* [Exercise directions] Your answer must hold only the lines below from the line containing "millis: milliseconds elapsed" through the line containing "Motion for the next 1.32", each reproduced exactly.

* [Data section]
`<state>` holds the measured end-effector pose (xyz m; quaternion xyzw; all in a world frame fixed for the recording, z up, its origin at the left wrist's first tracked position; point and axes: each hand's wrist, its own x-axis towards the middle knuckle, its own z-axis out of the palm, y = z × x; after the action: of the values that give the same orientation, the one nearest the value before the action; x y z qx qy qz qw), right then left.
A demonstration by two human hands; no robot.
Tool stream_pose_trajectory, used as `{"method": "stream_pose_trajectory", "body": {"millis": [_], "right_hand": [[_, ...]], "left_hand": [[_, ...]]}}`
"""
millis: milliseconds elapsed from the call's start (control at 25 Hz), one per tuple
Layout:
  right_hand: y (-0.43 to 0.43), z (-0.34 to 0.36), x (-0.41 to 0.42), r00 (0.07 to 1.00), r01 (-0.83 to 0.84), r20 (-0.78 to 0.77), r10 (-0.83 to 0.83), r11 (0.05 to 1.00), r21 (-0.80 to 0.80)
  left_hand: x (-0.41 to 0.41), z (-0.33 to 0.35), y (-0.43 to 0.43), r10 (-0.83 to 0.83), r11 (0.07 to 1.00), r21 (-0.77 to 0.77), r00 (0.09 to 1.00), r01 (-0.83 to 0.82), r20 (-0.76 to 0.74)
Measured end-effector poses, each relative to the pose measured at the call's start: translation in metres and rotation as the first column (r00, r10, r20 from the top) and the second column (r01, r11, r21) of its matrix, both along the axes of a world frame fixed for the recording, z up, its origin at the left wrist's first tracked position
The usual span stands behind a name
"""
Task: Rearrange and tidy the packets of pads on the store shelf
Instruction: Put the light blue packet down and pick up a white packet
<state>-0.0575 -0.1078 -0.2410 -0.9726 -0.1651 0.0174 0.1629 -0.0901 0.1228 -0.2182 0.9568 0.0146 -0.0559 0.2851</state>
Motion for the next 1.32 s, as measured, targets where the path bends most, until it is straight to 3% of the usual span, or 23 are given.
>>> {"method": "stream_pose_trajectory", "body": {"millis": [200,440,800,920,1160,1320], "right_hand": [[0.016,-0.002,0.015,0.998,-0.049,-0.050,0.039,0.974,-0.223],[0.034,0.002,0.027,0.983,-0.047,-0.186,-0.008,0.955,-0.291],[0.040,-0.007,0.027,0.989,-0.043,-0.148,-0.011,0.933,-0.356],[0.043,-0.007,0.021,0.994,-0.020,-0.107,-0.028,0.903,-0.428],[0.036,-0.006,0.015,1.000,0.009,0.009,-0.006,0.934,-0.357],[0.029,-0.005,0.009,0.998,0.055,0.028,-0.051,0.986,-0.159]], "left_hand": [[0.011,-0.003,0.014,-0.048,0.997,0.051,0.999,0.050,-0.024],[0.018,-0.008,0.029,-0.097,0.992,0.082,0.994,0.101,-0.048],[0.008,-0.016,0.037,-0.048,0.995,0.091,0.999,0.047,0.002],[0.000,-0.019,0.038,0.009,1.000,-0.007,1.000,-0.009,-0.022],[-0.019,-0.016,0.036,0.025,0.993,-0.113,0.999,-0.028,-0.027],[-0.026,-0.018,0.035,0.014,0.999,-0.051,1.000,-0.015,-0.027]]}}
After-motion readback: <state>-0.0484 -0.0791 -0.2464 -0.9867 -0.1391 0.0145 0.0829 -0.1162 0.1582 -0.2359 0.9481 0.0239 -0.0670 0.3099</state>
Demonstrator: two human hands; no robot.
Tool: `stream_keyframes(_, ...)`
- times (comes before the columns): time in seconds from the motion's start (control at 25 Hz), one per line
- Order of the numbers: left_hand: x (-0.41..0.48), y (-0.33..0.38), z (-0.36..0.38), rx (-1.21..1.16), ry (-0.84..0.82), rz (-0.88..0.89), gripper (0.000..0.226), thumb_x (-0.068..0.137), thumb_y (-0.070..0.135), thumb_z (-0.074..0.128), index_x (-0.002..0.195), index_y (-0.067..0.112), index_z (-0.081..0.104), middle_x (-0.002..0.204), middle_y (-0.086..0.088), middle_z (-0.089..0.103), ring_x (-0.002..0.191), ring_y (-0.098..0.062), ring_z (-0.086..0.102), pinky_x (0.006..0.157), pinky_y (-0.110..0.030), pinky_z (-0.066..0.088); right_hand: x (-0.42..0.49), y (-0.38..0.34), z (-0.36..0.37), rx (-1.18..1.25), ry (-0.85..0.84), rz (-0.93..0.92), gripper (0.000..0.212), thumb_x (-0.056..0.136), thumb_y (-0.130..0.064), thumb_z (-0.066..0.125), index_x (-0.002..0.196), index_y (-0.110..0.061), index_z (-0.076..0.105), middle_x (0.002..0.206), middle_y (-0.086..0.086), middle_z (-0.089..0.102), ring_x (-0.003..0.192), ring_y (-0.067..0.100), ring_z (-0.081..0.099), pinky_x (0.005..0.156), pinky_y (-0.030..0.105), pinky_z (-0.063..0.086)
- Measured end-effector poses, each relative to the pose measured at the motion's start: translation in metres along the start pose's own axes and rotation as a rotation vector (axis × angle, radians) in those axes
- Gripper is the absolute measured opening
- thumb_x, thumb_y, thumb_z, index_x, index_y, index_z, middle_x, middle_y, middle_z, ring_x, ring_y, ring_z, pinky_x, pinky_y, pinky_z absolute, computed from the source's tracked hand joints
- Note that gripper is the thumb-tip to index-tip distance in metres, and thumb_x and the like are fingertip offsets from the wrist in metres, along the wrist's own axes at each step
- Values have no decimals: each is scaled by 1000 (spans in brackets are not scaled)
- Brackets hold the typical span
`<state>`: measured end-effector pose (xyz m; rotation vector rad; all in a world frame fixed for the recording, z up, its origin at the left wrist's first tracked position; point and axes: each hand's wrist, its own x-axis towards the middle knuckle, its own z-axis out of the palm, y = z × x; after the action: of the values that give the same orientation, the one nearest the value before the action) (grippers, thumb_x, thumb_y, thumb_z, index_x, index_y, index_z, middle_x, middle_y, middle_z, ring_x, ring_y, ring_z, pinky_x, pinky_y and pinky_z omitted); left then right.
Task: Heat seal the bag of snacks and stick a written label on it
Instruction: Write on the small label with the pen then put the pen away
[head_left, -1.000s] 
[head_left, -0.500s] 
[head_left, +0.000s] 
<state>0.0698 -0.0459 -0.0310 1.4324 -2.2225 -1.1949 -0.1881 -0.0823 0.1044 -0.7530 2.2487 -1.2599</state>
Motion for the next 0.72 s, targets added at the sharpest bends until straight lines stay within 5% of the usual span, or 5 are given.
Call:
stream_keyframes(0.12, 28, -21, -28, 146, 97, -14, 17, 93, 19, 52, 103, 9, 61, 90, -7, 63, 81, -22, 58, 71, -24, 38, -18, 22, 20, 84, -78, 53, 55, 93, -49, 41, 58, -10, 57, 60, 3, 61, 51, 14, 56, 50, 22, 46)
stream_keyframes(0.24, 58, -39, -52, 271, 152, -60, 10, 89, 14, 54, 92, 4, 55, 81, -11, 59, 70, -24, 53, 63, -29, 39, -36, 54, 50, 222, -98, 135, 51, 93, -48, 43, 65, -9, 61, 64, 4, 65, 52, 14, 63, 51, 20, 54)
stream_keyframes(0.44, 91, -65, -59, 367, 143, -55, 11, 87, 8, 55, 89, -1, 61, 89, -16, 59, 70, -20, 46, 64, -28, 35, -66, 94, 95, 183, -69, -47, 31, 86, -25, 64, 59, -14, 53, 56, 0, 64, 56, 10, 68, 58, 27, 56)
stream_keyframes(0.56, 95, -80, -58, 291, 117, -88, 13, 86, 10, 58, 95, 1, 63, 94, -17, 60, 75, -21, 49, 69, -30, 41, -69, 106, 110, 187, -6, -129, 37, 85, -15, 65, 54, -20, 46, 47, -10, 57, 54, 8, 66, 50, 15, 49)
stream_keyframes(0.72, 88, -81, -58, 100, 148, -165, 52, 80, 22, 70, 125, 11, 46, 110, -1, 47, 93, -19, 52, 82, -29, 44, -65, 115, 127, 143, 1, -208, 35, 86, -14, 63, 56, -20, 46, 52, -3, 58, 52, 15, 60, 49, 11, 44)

* [Task output]
millis: milliseconds elapsed from the call's start (control at 25 Hz), one per tuple
Layout:
  right_hand: y (-0.43 to 0.43), z (-0.34 to 0.36), x (-0.41 to 0.42), r00 (0.07 to 1.00), r01 (-0.83 to 0.84), r20 (-0.78 to 0.77), r10 (-0.83 to 0.83), r11 (0.05 to 1.00), r21 (-0.80 to 0.80)
  left_hand: x (-0.41 to 0.41), z (-0.33 to 0.35), y (-0.43 to 0.43), r10 (-0.83 to 0.83), r11 (0.07 to 1.00), r21 (-0.77 to 0.77), r00 (0.09 to 1.00), r01 (-0.83 to 0.82), r20 (-0.76 to 0.74)
Measured end-effector poses, each relative to the pose measured at the call's start: translation in metres and rotation as the first column (r00, r10, r20 from the top) and the second column (r01, r11, r21) of its matrix, both along the axes of a world frame fixed for the recording, z up, its origin at the left wrist's first tracked position
The usual span stands behind a name
"""
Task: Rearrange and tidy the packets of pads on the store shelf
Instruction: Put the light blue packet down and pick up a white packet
<state>-0.0575 -0.1078 -0.2410 -0.9726 -0.1651 0.0174 0.1629 -0.0901 0.1228 -0.2182 0.9568 0.0146 -0.0559 0.2851</state>
Motion for the next 1.32 s, as measured, targets where the path bends most, until it is straight to 3% of the usual span, or 23 are given.

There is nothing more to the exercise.